As more Crisis Pregnancy Centers open up around the nation, more abortion clinics close. As more information about Planned Parenthood is exposed (all the criminal charges brought against them, the cover ups of underage rape and abuse, the videos of personnel protecting pimps involved in child sex trafficking, the unseemly profits of an organization that claims to be non-profit, the misuse of taxpayer funds and overcharging the government) and as their abortion numbers continue to climb, the less people buy into their advertisements about being a "women's health facility." Americans are discovering that the abortion industry actually targets minorities for abortions. Black girls and women have more abortions than white women and they have more than one-third of the total number of annual abortions. Further, abortion clinics are disproportionately located in minority neighborhoods. In addition the public is learning that abortions are, increasingly, a matter of selfishness and/or convenience rather than a health necessity; worse, far too many abortions are 2nd, 3rd, and even 4th abortions, making it obvious that with repeat abortions the girl or woman is using abortion as a means of birth control.

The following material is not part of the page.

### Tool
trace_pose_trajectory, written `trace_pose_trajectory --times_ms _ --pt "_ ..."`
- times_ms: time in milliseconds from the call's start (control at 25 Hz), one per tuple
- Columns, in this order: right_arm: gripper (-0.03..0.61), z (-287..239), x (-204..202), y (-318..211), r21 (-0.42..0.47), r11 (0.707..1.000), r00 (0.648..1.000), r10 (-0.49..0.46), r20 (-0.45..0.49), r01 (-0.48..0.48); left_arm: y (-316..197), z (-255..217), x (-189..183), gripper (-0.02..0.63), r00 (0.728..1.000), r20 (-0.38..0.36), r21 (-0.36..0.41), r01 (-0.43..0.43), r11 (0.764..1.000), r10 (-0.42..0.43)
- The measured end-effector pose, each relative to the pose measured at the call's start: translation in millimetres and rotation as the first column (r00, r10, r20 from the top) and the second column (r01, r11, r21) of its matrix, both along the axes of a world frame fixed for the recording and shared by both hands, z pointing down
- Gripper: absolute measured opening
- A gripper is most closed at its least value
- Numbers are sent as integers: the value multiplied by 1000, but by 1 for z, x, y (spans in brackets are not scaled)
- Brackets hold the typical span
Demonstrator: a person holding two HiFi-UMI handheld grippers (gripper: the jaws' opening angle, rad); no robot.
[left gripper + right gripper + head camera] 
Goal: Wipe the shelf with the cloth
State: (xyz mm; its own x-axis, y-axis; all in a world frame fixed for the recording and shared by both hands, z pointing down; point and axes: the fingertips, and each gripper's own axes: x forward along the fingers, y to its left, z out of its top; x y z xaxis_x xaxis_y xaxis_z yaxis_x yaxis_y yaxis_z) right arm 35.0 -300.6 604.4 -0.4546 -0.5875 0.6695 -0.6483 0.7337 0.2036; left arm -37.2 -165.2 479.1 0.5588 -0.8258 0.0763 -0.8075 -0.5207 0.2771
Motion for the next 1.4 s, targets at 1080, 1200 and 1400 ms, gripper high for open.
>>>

While public policy organizations analyze "trends" and look at abortion in the aggregate, each and every abortion "statistic" is a tragedy for two, an individual girl or woman and her baby. The pro-abortion advocates offer that girl or woman the opportunity to erase her "mistake" and get on with her life, as though nothing happened. But science and technology are now showing her that, indeed, something did happen. With the widespread use of sonograms, more and more people are realizing that "abortion stops a beating heart." In addition, more and more Americans are understanding that the abortion industry, founded on Roe 40 years ago and led by Planned Parenthood, is a business -- a very lucrative business -- more dedicated to the bottom line than to women's or children's well-being.
Janice Shaw Crouse, Ph.D., is Senior Fellow at Concerned Women for America's Beverly LaHaye Institute, and is author of Children at Risk (Transaction, 2010).